Though Amazon is not the only streaming player out there, the site is the first to take advantage of audience feedback when developing series. As part of its pilot season, Amazon releases the first episodes to the public and asks for feedback, a feature that the casts of its series find refreshing.

The stars took to the carpet at Downtown L.A.’s Ace Hotel Monday night for the premiere of Amazon’s new dark comedy, “Transparent.”

“It’s different, but it’s really cool,” remarked Mena Suvari, who stars in the site’s new pilot “Hysteria.” “I really enjoyed reading the comments that people had made, and the recommendations that they give.  It’s a collaborative effort and it’s nice to engage audiences like that.”

“It was exciting to be able to share the pilot with the world,” exclaimed “Transparent” creator Jill Soloway.  “So many pilots are in a vacuum and you have no idea what people will think, or how it will go.
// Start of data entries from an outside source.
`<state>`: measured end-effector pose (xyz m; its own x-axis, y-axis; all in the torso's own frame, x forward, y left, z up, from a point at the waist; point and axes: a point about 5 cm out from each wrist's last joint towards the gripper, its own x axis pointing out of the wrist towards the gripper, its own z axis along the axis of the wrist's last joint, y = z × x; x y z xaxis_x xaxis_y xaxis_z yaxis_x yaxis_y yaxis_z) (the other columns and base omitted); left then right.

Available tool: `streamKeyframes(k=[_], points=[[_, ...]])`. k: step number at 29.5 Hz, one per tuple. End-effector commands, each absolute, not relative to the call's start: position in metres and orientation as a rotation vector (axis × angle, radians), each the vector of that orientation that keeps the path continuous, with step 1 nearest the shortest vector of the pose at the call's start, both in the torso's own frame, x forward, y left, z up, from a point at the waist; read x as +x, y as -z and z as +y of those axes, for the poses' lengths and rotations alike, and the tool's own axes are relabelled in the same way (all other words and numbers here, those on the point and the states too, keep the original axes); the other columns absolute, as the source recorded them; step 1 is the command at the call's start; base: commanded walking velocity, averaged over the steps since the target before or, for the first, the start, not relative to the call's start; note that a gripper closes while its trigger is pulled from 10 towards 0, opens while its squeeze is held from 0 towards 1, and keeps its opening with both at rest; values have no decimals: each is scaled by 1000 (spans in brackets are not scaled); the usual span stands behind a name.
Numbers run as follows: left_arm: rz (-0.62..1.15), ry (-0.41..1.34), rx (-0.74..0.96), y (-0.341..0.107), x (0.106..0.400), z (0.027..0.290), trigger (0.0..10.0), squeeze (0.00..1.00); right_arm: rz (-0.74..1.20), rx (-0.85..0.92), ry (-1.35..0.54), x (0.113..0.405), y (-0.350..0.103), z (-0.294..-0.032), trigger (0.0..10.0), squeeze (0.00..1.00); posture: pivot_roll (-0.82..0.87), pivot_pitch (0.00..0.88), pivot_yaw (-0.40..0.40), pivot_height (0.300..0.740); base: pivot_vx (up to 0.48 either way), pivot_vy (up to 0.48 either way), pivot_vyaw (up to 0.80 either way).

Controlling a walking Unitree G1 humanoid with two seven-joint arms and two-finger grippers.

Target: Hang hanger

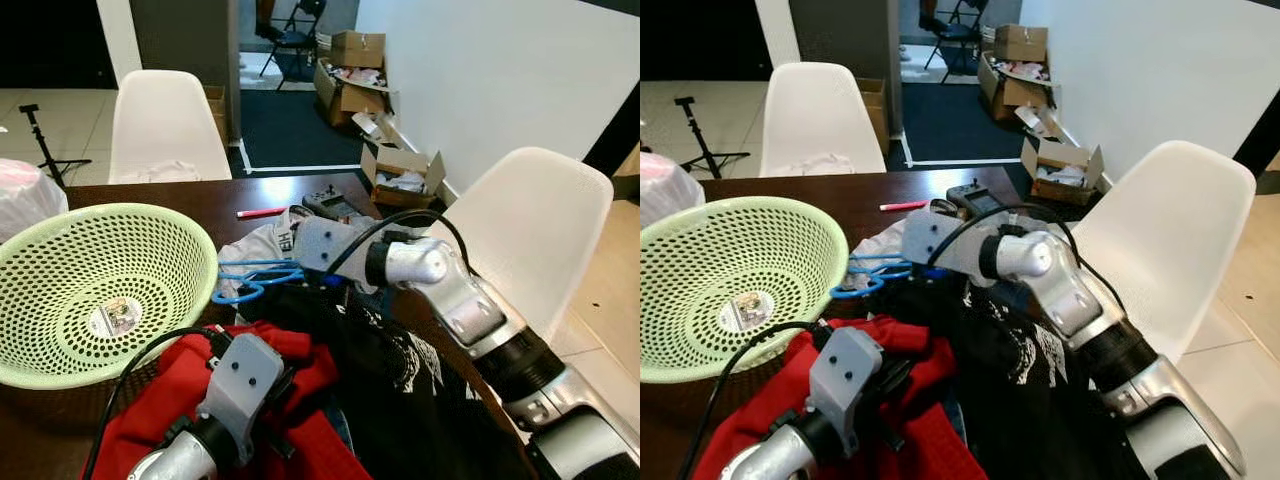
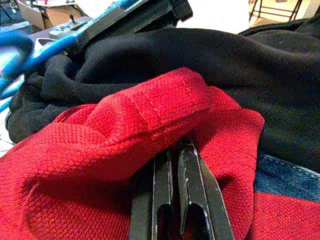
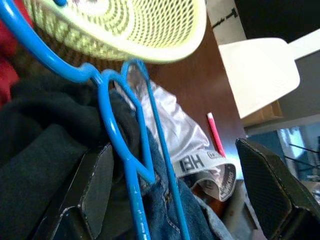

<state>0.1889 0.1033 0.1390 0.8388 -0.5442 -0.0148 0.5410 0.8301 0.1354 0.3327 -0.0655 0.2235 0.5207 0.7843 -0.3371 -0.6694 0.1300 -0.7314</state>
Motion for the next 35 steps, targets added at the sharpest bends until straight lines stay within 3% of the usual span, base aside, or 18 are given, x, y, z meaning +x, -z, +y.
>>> streamKeyframes(k=[1, 2, 3, 4, 5, 6, 26, 29, 30, 33, 35], points=[[-10, 561, 139, -133, 188, 103, 10000, 0, -135, -1049, -1059, 334, -219, -65, 10000, 0, 142, 47, -133, 740, 0, 0, 0], [-16, 559, 144, -132, 188, 102, 10000, 0, -142, -1086, -1058, 334, -218, -62, 8118, 0, 143, 46, -135, 740, 0, 0, 0], [-16, 559, 144, -132, 188, 102, 10000, 0, -142, -1086, -1058, 334, -218, -62, 8118, 0, 143, 46, -135, 740, 0, 0, 0], [-20, 559, 148, -132, 188, 102, 10000, 0, -145, -1116, -1063, 334, -217, -61, 3725, 0, 144, 46, -135, 740, 0, 0, 0], [-20, 559, 148, -132, 188, 102, 10000, 0, -145, -1116, -1063, 334, -217, -61, 3725, 0, 144, 46, -135, 740, 0, 0, 0], [-25, 558, 151, -132, 188, 102, 10000, 0, -149, -1143, -1068, 334, -215, -59, 0, 0, 144, 46, -135, 740, 0, 0, 0], [-40, 561, 152, -130, 190, 99, 10000, 0, -167, -1216, -996, 341, -217, -70, 0, 0, 140, 40, -135, 740, 0, 0, 0], [-17, 637, 144, -131, 191, 97, 10000, 0, -207, -885, -904, 353, -246, -87, 0, 0, 143, 35, -134, 740, 0, 0, 0], [-17, 637, 144, -131, 191, 97, 10000, 0, -207, -885, -904, 353, -246, -87, 0, 0, 143, 35, -134, 740, 0, 0, 0], [3, 778, 98, -142, 189, 88, 10000, 0, -219, -646, -802, 365, -268, -121, 0, 0, 145, 34, -133, 740, 0, 0, 0], [6, 808, 91, -144, 188, 86, 10000, 0, -219, -619, -788, 367, -271, -126, 0, 0, 145, 34, -133, 740, 0, 0, 0]])
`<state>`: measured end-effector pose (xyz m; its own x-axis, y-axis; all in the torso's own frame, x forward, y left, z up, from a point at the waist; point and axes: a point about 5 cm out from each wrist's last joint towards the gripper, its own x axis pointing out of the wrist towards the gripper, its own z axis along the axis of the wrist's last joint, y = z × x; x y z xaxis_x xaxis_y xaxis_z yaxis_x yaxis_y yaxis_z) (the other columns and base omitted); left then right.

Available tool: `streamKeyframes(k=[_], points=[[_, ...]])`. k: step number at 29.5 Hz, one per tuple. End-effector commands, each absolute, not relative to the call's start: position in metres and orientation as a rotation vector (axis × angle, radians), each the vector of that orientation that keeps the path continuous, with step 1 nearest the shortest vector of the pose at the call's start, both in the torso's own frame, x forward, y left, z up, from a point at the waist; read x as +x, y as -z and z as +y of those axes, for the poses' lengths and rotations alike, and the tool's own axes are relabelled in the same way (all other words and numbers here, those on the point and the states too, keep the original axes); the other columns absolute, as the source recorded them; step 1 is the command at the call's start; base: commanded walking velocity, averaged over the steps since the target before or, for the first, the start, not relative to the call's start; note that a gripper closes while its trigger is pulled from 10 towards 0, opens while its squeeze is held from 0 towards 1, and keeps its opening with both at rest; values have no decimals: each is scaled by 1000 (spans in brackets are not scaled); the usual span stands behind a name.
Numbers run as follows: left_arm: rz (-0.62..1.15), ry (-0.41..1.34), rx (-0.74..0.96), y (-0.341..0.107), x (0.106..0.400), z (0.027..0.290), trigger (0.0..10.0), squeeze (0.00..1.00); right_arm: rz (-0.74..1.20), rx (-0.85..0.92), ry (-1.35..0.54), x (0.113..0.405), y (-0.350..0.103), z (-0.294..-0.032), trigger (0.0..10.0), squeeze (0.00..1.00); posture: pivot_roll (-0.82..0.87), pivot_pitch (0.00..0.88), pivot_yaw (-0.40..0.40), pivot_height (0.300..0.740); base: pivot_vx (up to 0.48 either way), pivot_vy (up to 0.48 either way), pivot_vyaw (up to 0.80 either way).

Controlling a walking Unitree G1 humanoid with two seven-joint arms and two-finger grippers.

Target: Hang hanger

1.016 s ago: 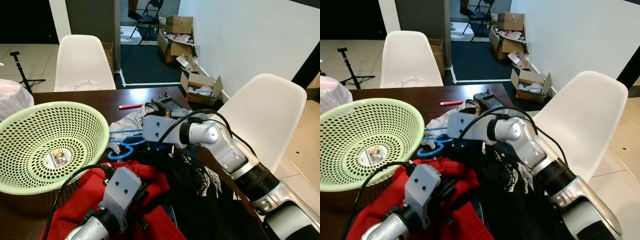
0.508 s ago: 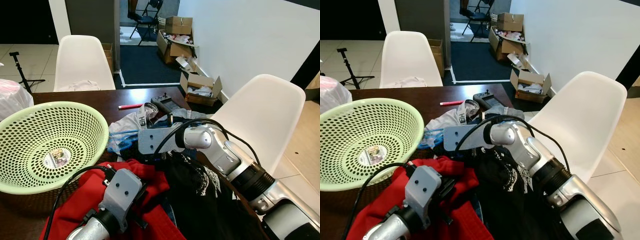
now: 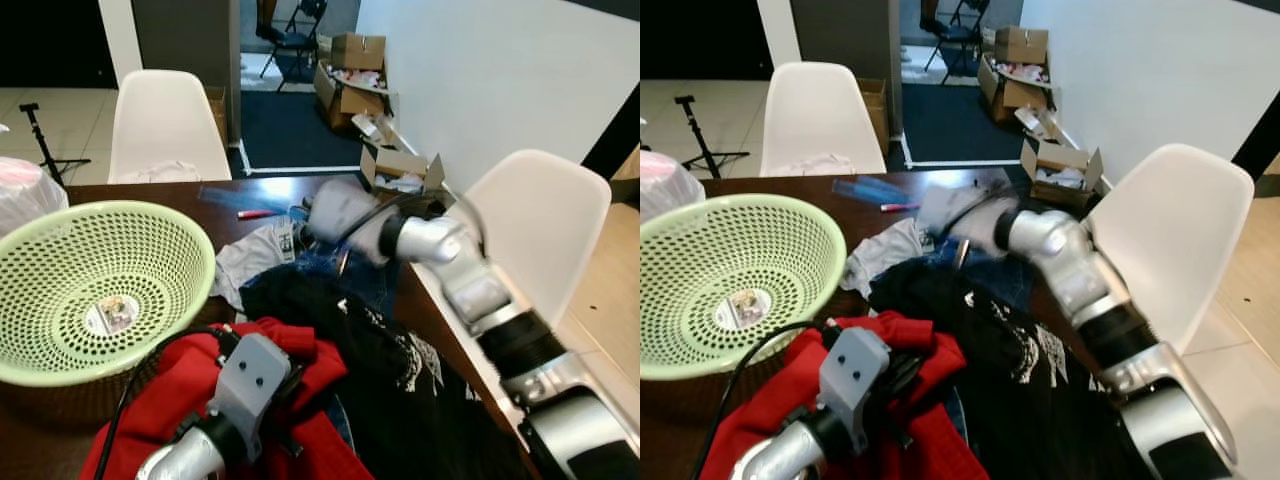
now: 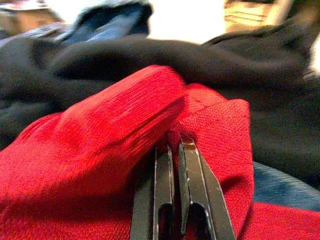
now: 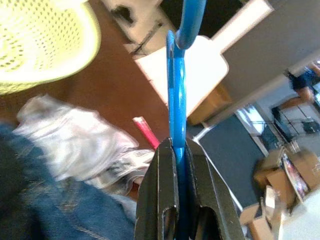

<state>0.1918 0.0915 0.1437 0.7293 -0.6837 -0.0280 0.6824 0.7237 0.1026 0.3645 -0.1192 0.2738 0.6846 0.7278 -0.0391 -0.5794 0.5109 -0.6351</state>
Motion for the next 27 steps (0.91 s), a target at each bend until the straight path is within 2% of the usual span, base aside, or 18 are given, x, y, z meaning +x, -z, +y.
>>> streamKeyframes(k=[1, 4, 5, 6, 8, 9, 10, 11, 12, 13, 14, 17, 23, 27], points=[[0, 865, 70, -154, 186, 86, 10000, 0, -223, -551, -759, 369, -275, -138, 0, 0, 142, 33, -127, 740, 0, 0, 0], [-14, 931, 53, -166, 184, 87, 10000, 0, -234, -466, -729, 370, -280, -151, 0, 0, 142, 33, -127, 740, 0, 0, 0], [-27, 965, 39, -177, 183, 91, 10000, 0, -247, -375, -732, 369, -282, -154, 0, 0, 148, 33, -125, 740, 0, 0, 0], [-27, 965, 39, -177, 183, 91, 10000, 0, -247, -375, -732, 369, -282, -154, 0, 0, 148, 33, -125, 740, 0, 0, 0], [-42, 1011, 18, -191, 182, 99, 10000, 0, -264, -240, -749, 366, -282, -156, 0, 0, 150, 33, -123, 740, 0, 0, 0], [-42, 1011, 18, -191, 182, 99, 10000, 0, -264, -240, -749, 366, -282, -156, 0, 0, 150, 33, -123, 740, 0, 0, 0], [-79, 1063, -4, -209, 178, 108, 10000, 0, -275, -113, -742, 365, -278, -153, 0, 0, 157, 33, -114, 740, 0, 0, 0], [-79, 1063, -4, -209, 178, 108, 10000, 0, -275, -113, -742, 365, -278, -153, 0, 0, 157, 33, -114, 740, 0, 0, 0], [-132, 1094, -29, -228, 176, 117, 10000, 0, -279, 22, -734, 364, -272, -149, 10000, 0, 164, 34, -109, 740, 0, 0, 0], [-169, 1116, -44, -242, 173, 122, 10000, 0, -278, 112, -728, 363, -268, -145, 10000, 0, 164, 34, -109, 740, 0, 0, 0], [-169, 1116, -44, -242, 173, 122, 10000, 0, -278, 112, -728, 363, -268, -145, 10000, 0, 164, 34, -109, 740, 0, 0, 0], [-348, 1099, -195, -282, 180, 126, 10000, 0, -251, 364, -677, 365, -251, -131, 10000, 0, 170, 32, -96, 740, 0, 0, 0], [-361, 1074, -199, -279, 187, 116, 10000, 0, -246, 432, -653, 367, -248, -124, 10000, 0, 160, 26, -89, 740, 0, 0, 0], [-288, 1033, -228, -261, 206, 90, 10000, 0, -230, 496, -639, 367, -244, -111, 10000, 0, 154, 16, -92, 740, -160, 0, 0]])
So it was really cool to be able to know that people loved it!”

‘Transparent” was released with Amazon’s second pilot season in February, and currently averages 4.1 out of 5 stars ahead of all ten episodes premiering on Sept. 26.

Of course, as the series are not just television shows, but also Amazon products, the comments section can be treacherous and terrifying as “Really” star Sarah Chalke exclaimed. “But most of the stuff I’ve read was pretty supportive of the show – and yeah, I do think you have to develop a thick skin.”

“I kind of browse with one eye open,” laughed Dana Delany, star of “Hand of God” opposite Ron Perlman. “I’m just happy people are enjoying it.”

“That’s the great thing about it,” added “Really” creator Jay Chandrasekhar of the mass feedback. “Ultimately in regular television you’ve got seven or eight executives and maybe 50 people in the room with dials who are deciding whether a show goes – and it’s not a great way, because we’re making mass entertainment.”

Chandrasekhar noted that though Amazon is new to the TV game, the site is eager to turn out a different variety of programming than its network and streaming rivals. “It’s almost like they’re creating a new independent film scene,” he said, commenting on Amazon’s openness to creative freedom, long takes and experimentation. The process, he explained, was new, and involved a little bit of guidance from the writers and crews of the series.

“They wanted to do things differently, so we’ve all sort of met in the middle.”

“Hysteria,” “Really” and “Hand of God” are currently available to review on Amazon Instant Video, along with “Red Oaks” and “The Cosmopolitans.”